Performance

When I sat down with the 2X at CES, naturally the first thing we did was run our usual suite of benchmarking tools on the phone. The phone was running Android 2.2.1 then, and even though the numbers were good, LG hadn’t quite finalized the software and didn’t think those numbers were representative. We didn’t publish, but knew that performance was good.

Obviously now we don’t have such limitations, and won’t keep you waiting any longer to see how Tegra 2 compares to other phones we’ve benchmarked already. We’ve already talked about performance a bit in our initial preview from back when we got the 2X, but there’s obviously a lot more we have now.

Before we start that discussion however, we need to talk about multithreading in Android. Android itself already is multithreaded natively, in fact, that’s part of delivering speedy UI. The idea is to render the UI using one thread and distribute slow tasks into a background threads as necessary. In the best case multithreaded scenario on Android, the main thread communicates to child threads using a handler class, and hums along until they come back with results and messages. It’s nothing new from a UI perspective—keep the thread drawing the screen active and speedy while longer processes run in the background. The even better part is that multiprocessor smartphones can immediately take advantage of multiple cores and distribute threads appropriately with Android. That said, Android 3.x (Honeycomb) brings a much tighter focus on multithreading and bringing things like garbage collecting off of the first CPU and onto the second. In case you haven't figured it out by now, Android releases generally pair with and are tailored to a specific SoC. If you had to assign those, it'd look something like this: 2.0-2.1—TI OMAP3, 2.2—Qualcomm Snapdragon, 2.3—Samsung Hummingbird, 3.0—Tegra 2.

Back to the point however, the same caveats we saw with multithreading on the PC apply in the mobile space. Applications need to be developed with the expressed intent of being multithreaded to feel faster. The big question on everyone's mind is whether Android 2.2.x can take advantage of those multiple cores. Turns out, the answer is yes.

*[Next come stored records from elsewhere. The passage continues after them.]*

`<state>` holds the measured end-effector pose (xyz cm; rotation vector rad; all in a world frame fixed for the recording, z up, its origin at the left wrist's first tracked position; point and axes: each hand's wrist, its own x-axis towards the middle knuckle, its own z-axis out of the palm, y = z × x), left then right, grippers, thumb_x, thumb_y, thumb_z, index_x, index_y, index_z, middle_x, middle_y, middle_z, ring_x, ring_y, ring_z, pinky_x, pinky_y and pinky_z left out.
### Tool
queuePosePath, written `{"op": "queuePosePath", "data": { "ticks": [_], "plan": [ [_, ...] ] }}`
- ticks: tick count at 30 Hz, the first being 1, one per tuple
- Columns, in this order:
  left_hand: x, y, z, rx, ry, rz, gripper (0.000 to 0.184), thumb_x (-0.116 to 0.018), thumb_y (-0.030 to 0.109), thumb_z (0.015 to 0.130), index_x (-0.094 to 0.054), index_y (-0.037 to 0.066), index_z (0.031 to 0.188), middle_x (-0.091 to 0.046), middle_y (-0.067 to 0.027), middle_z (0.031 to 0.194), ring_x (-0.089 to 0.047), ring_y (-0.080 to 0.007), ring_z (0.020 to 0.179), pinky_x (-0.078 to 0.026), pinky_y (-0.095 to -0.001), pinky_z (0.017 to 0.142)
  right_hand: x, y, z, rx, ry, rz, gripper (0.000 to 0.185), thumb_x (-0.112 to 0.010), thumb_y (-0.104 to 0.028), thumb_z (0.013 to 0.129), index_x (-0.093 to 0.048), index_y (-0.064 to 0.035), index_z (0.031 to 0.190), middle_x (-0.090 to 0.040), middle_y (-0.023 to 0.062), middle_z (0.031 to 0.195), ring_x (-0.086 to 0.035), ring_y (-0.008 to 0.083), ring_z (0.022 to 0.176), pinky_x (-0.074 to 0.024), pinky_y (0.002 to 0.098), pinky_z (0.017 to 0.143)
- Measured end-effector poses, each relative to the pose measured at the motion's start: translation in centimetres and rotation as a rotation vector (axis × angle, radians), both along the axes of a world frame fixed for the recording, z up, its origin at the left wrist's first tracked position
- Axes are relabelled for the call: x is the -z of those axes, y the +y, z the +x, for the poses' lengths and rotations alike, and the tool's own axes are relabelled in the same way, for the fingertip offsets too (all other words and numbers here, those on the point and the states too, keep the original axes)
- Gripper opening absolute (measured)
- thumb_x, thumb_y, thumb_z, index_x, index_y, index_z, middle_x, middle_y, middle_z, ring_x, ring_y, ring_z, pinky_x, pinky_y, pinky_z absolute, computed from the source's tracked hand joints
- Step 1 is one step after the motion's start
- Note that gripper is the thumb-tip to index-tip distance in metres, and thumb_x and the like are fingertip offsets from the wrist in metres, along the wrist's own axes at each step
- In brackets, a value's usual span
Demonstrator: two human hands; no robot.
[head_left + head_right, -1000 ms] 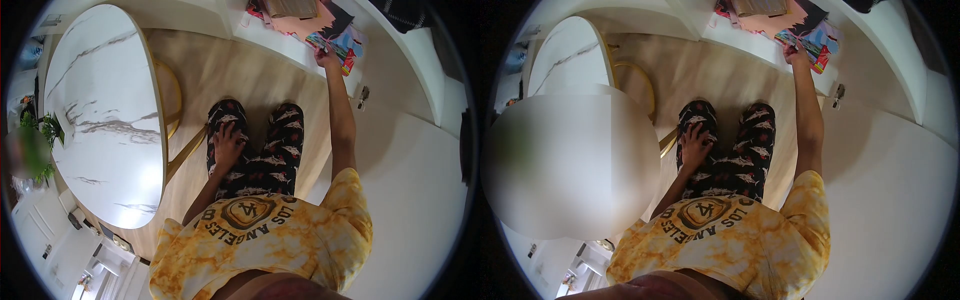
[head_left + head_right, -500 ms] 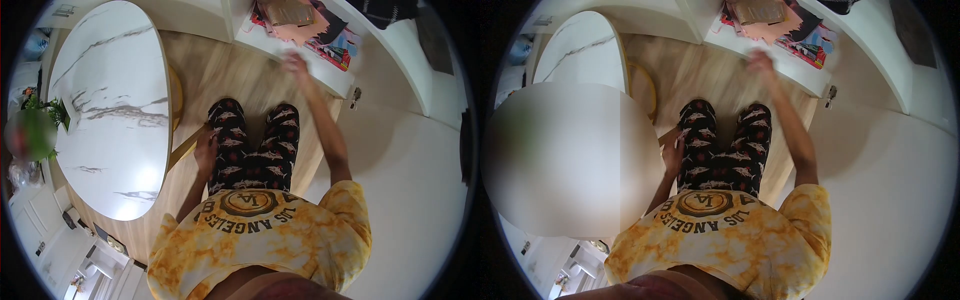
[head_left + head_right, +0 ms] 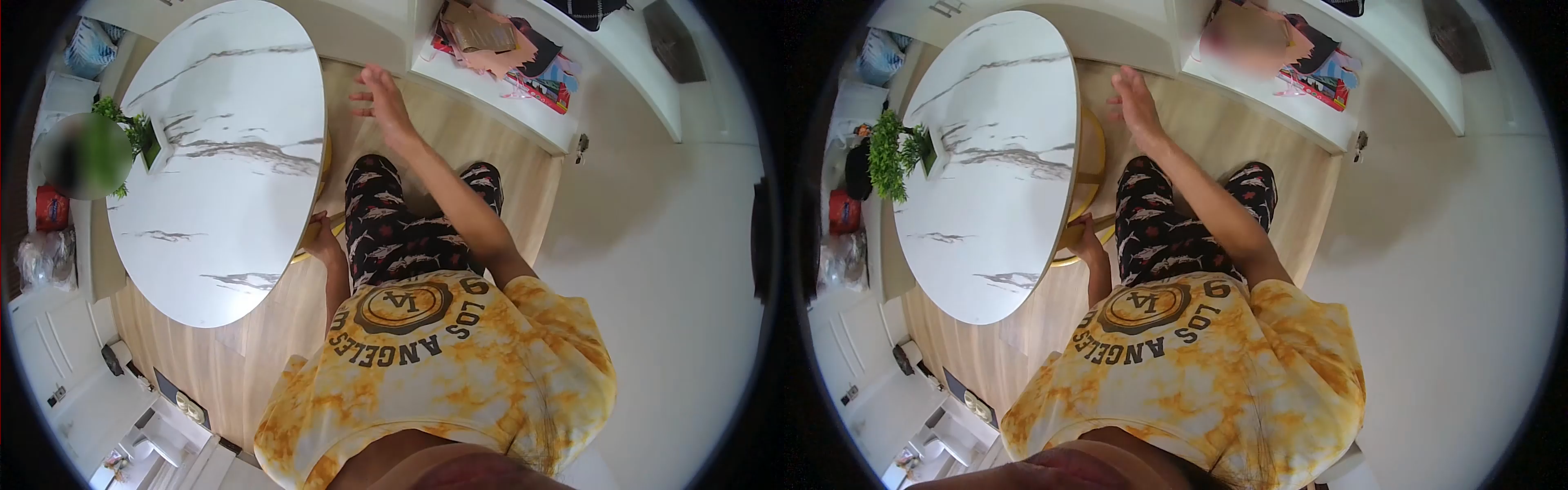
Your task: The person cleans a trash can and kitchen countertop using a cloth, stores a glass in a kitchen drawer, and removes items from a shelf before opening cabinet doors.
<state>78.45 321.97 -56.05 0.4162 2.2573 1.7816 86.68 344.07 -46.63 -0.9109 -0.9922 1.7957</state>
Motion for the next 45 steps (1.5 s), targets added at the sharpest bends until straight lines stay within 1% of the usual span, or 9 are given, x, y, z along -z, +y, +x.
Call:
{"op": "queuePosePath", "data": {
  "ticks": [6, 9, 10, 24, 30, 33, 36, 38, 45],
  "plan": [
    [1.5, -4.1, -2.6, -0.017, 0.055, -0.026, 0.013, -0.059, -0.009, 0.063, -0.059, -0.004, 0.076, -0.060, -0.0074, 0.073, -0.056, -0.0172, 0.071, -0.046, -0.0292, 0.069, -0.7, 1.4, -5.9, -0.130, -0.161, 0.306, 0.069, -0.047, -0.035, 0.084, -0.016, 0.0089, 0.128, -0.045, 0.0223, 0.115, -0.050, 0.0260, 0.095, -0.0436, 0.0324, 0.075],
    [2.0, -7.0, -4.3, -0.064, 0.000, -0.050, 0.014, -0.061, -0.009, 0.063, -0.059, -0.004, 0.076, -0.061, -0.0098, 0.075, -0.057, -0.0178, 0.071, -0.047, -0.0301, 0.069, -0.4, 0.1, -6.7, -0.192, -0.453, 0.387, 0.065, -0.049, -0.031, 0.083, -0.021, 0.0043, 0.129, -0.056, 0.0151, 0.096, -0.053, 0.0162, 0.073, -0.0433, 0.0273, 0.067],
    [2.5, -7.6, -5.2, -0.075, 0.011, -0.048, 0.013, -0.060, -0.009, 0.063, -0.058, -0.003, 0.074, -0.061, -0.0108, 0.075, -0.058, -0.0188, 0.072, -0.048, -0.0308, 0.070, -0.6, -0.7, -6.8, -0.122, -0.400, 0.389, 0.061, -0.052, -0.024, 0.081, -0.024, 0.0058, 0.127, -0.059, 0.0135, 0.078, -0.052, 0.0151, 0.066, -0.0423, 0.0257, 0.064],
    [5.4, -13.6, -14.8, -0.090, 0.095, -0.002, 0.018, -0.059, -0.012, 0.062, -0.056, -0.002, 0.076, -0.058, -0.0103, 0.075, -0.059, -0.0200, 0.072, -0.051, -0.0312, 0.066, 2.5, -7.5, -9.5, -0.096, -0.321, 0.456, 0.071, -0.053, -0.032, 0.082, -0.017, 0.0119, 0.126, -0.055, 0.0194, 0.080, -0.053, 0.0209, 0.059, -0.0428, 0.0291, 0.055],
    [5.8, -13.2, -12.9, -0.141, 0.134, -0.048, 0.016, -0.061, -0.011, 0.061, -0.059, -0.003, 0.074, -0.060, -0.0114, 0.074, -0.058, -0.0197, 0.070, -0.050, -0.0313, 0.067, 7.1, -3.5, -6.0, -0.043, 0.045, 0.036, 0.061, -0.056, -0.022, 0.080, -0.026, 0.0030, 0.127, -0.059, 0.0123, 0.094, -0.054, 0.0160, 0.083, -0.0408, 0.0285, 0.078],
    [6.1, -13.0, -11.3, -0.143, 0.165, -0.021, 0.017, -0.060, -0.011, 0.061, -0.060, -0.004, 0.077, -0.060, -0.0117, 0.075, -0.058, -0.0203, 0.071, -0.050, -0.0311, 0.067, 14.5, -2.1, -7.8, 0.350, -0.922, 0.870, 0.049, -0.054, -0.015, 0.080, -0.037, 0.0031, 0.121, -0.056, 0.0157, 0.102, -0.054, 0.0207, 0.093, -0.0412, 0.0287, 0.082],
    [6.5, -12.5, -8.9, -0.142, 0.104, -0.003, 0.022, -0.059, -0.004, 0.069, -0.058, -0.004, 0.091, -0.059, -0.0138, 0.088, -0.057, -0.0225, 0.081, -0.047, -0.0319, 0.073, 15.8, -5.5, -10.3, -0.349, -0.183, 0.517, 0.049, -0.054, -0.011, 0.077, -0.037, 0.0016, 0.121, -0.051, 0.0181, 0.111, -0.047, 0.0219, 0.105, -0.0348, 0.0331, 0.091],
    [6.0, -12.7, -8.5, -0.149, 0.097, -0.031, 0.023, -0.059, -0.003, 0.070, -0.058, -0.004, 0.092, -0.059, -0.0138, 0.090, -0.057, -0.0226, 0.082, -0.047, -0.0319, 0.074, 11.9, -5.2, -9.2, -0.754, -0.206, 0.218, 0.048, -0.053, -0.013, 0.078, -0.037, 0.0008, 0.121, -0.042, 0.0194, 0.121, -0.039, 0.0261, 0.113, -0.0293, 0.0352, 0.096],
    [4.2, -13.6, -10.3, -0.158, 0.138, -0.152, 0.026, -0.058, 0.001, 0.073, -0.056, -0.003, 0.098, -0.057, -0.0137, 0.095, -0.055, -0.0233, 0.087, -0.045, -0.0321, 0.077, 13.0, -7.5, -11.3, -0.806, -0.383, 0.360, 0.051, -0.054, -0.019, 0.078, -0.036, -0.0006, 0.122, -0.044, 0.0184, 0.119, -0.042, 0.0258, 0.111, -0.0316, 0.0348, 0.094]
  ]
}}
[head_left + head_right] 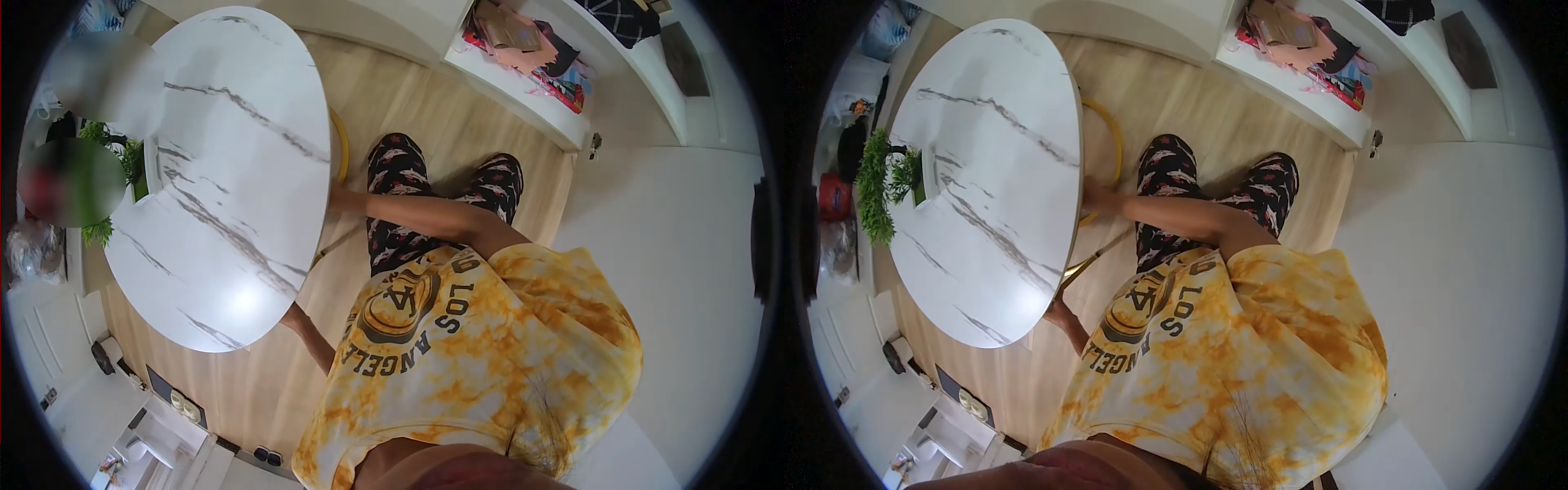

First off, we can check that Android 2.2.1 on the 2X is indeed seeing the two Cortex-A9 cores by checking dmesg, which thankfully is quite easy to do over adb shell after a fresh boot. Sure enough, inside we can see two cores being brought up during boot by the kernel:

<4>[  118.962880] CPU1: Booted secondary processor
<6>[  118.962989] Brought up 2 CPUs
<6>[  118.963003] SMP: Total of 2 processors activated (3997.69 BogoMIPS).
<7>[  118.963025] CPU0 attaching sched-domain:
<7>[  118.963036]  domain 0: span 0-1 level CPU
<7>[  118.963046]   groups: 0 1
<7>[  118.963063] CPU1 attaching sched-domain:
<7>[  118.963072]  domain 0: span 0-1 level CPU
<7>[  118.963079]   groups: 1 0
<6>[  118.986650] regulator: core version 0.5

The 2X runs the same 2.6.32.9 linux kernel common to all of Android 2.2.x, but in a different mode. Check out the first line of dmesg from the Nexus One:

<5>[ 0.000000] Linux version 2.6.32.9-27240-gbca5320 (android-build@apa26.mtv.corp.google.com) (gcc version 4.4.0 (GCC) ) #1 PREEMPT Tue Aug 10 16:42:38 PDT 2010

Compare that to the 2X:

<5>[ 0.000000] Linux version 2.6.32.9 (sp9pm_9@sp9pm2pl3) (gcc version 4.4.0 (GCC) ) #1 SMP PREEMPT Sun Jan 16 20:58:43 KST 2011

The major difference is the inclusion of “SMP” which shows definitively that Symmetric Multi-Processor support is enabled on the kernel, which means the entire platform can use both CPUs. PREEMPT of course shows that kernel preemption is enabled, which both have turned on. Again, having a kernel that supports multithreading isn’t going to magically make everything faster, but it lets applications with multiple threads automatically spread them out across multiple cores.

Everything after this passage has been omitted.